Daily, Australian news coverage shows how largely ignored segments of society are unjustly impacted by the government's COVID-19 policy responses.
A spotlight has been cast on high-density housing commission residents, casual workers, abattoir employees and people living in nursing homes and prisons. Worldwide, the hardest-hit populations live and work in overcrowded spaces, or places burdened by pollution, poverty, and related diseases that increase their risk of dying from COVID-19.
As lockdown measures amplify the links between social, environmental and health disparities, they also connect us to the substance of environmental justice. We're forced to consider how many hands packed and handled the food we take from supermarket shelves. We're compelled to imagine the labour conditions of the people whose lungs already breathed the air we're inhaling. In Australia and other industrialised nations, blue-collar workers (such as meat packers) and disadvantaged communities disproportionately shoulder the health risks of environmental harm.
These communities don't have the legal, economic or political capacity needed to protect their environments, and consequently their health. In other words, they don't have environmental justice.
Environmental justice is about so much more than preserving the natural world. Environmental lawyers advocate for everyone to have the same protections from health hazards, no matter where we live, work or play.
Even distant landscapes, like the habitats supporting wet markets in Wuhan, affect all of us and need legal safeguards. Successive UN reports have found that healthy forests reduce the risk of pandemics across the world. The UN Department of Economic and Social Affairs estimates 75 per cent of emerging infectious diseases are, like COVID-19, zoonotic - originating from pathogens transferred from animals to humans. This typically occurs when natural habitats are cleared for industrial use, reducing landscape buffer zones that prevent pathogen transfer.
Drivers of emerging zoonotic diseases include ecosystem degradation, deforestation, illegal trade in wildlife and climate change, according to a 2020 Stanford University study.
"The combination of major environmental change like deforestation and poverty can spark the fire of a global pandemic," writes lead author Laura Bloomfield.
Justly regulated and protected, the Earth's systems generate global health.
We don't yet understand the full implications of recent studies suggesting links between high pollution levels and increased risks of death from COVID-19. But the evidence clearly joins the dots between differential access to clean environments and disparities in health and resilience. The Dirty Truth, a 2018 report by the Australian Conservation Foundation, analyses data on our most polluted postcodes, finding 90 per cent of the burden of air pollution falls on low- to middle-income households.
These are among the reasons Australia needs to strengthen and enforce environment laws to safeguard the quality of our air, soils, water, landscapes and animals.
The Morrison government's failure to do this is what motivated a class action filed in the Federal Court last week - a landmark case arguing that climate change is harming Australians. Another current landmark case alleges the government failed in its duty to disclose the financial impacts of climate change. Globally, a wave of climate change litigation has emerged at a time when medical studies show climate change increases the risk of COVID-19 infection.

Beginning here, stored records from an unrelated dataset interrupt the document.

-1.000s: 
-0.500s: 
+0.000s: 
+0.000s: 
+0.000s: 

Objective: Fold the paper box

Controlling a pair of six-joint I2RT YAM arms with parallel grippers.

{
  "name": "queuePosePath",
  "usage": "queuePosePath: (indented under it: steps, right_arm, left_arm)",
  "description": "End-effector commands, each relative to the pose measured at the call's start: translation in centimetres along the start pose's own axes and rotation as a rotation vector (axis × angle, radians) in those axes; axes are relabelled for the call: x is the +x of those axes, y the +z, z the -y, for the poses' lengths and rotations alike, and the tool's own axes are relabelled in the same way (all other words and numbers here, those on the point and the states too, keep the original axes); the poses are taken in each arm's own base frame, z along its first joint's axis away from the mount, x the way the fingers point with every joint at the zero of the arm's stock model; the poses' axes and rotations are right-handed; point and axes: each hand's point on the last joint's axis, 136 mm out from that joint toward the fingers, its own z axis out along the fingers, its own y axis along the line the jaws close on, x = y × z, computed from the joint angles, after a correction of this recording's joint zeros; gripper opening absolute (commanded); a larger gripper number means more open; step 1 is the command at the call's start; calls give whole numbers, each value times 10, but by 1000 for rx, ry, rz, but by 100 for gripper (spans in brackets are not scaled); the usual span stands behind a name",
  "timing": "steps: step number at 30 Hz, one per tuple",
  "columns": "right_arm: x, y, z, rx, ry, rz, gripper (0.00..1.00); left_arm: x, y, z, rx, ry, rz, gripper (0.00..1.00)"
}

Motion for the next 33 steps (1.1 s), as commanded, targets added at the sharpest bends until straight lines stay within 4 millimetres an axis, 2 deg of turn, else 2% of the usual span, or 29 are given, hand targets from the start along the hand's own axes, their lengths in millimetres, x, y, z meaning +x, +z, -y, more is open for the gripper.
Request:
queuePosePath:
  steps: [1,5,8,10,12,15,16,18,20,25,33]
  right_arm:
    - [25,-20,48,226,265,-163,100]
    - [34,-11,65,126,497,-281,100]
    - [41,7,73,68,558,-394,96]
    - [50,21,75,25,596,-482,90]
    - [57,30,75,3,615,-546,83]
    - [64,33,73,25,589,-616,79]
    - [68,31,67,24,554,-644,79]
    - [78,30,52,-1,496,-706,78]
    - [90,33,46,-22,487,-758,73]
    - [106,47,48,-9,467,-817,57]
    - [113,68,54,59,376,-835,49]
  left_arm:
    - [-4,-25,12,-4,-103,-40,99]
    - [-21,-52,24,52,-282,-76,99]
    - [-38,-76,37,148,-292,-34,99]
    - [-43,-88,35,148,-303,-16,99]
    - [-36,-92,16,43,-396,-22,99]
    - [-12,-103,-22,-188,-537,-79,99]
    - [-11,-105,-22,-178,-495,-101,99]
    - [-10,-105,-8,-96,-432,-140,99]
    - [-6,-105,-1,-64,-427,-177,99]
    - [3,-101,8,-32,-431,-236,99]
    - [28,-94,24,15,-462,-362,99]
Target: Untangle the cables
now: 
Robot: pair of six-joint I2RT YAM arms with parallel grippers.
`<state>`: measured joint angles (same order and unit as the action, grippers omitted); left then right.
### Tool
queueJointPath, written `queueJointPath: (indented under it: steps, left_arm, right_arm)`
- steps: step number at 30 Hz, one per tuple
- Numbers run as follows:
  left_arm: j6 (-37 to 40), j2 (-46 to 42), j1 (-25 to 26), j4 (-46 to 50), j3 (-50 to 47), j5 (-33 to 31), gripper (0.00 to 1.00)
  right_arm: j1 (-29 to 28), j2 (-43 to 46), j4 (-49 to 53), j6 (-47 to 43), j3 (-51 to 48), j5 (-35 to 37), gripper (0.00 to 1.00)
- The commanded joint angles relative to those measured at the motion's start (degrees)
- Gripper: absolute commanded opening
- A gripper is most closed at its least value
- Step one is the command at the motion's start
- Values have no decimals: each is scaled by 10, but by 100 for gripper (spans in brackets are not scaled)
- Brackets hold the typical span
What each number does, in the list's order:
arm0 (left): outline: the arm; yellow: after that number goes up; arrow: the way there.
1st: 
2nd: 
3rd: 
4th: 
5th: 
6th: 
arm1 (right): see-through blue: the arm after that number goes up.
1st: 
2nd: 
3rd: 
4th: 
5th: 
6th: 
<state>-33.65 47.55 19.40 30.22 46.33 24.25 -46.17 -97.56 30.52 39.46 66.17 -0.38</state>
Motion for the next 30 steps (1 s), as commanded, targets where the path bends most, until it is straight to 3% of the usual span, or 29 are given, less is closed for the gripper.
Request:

Last week, a paper in the New England Journal of Medicine called for "concrete actions focused on the key intersections between climate change and the COVID-19 pandemic". Other studies show climate change amplifies risks of catastrophic bushfires and reduces the yields and nutrient profile of Australia's crops, affecting our national security, food sovereignty and access to immunity-boosting nutrients that help defend us against viral assault.
Justly regulated and protected, the Earth's systems generate global health. Last week, scientists at Arizona State University found that protecting half of the globe's unprotected lands could "prevent future pandemics" and "sequester carbon and conserve biodiversity as effectively as the 15 per cent of terrestrial areas that are currently protected". The IPCC has found forests reduce around a third of global greenhouse emissions yearly, while other studies show Australia boasts the most carbon-dense forests on the planet.
Yet environmental lawyers were among those compelled last week to seek help from UNESCO to stop our federal government weakening our environment laws.
Weak environment laws are complicit in the impacts of COVID-19. Economies built on environmental degradation ensure that people, as well as endangered species, are paying the price with their very lives, while big polluters cash in.
The Morrison government's planned fossil fuel-led "economic recovery" would thwart any prospect of recovery, as these industries cultivate the very conditions that bring about health and economic crises. Debunked by economists and business leaders, Morrison's plan has been challenged by "green recovery" models based on zero-emissions technologies.
These are important measures, but alone they're merely technocratic "solutions" to structural problems.
For all its devastating impacts, the pandemic has motivated us to reimagine the Earth's systems and understand that recovery must be built on a foundation of justice. In legislation, we can recognise our air, soils, forests and waterways don't serve us well when used as pollution dumping grounds, nor when they're treated as industrial resources to extract or destroy without regard for lethal consequence.
For millennia, First Laws governing this continent understood that safeguarding environmental commons sustains humans. We now understand safeguarding environmental commons also mitigates against health and economic crises.
If we wish to prioritise human health and resilience, we must build this COVID-19 recovery from its fundament, which is environmental justice.
- Nicola Rivers and Elizabeth McKinnon are lawyers and co-chief executives of Environmental Justice Australia.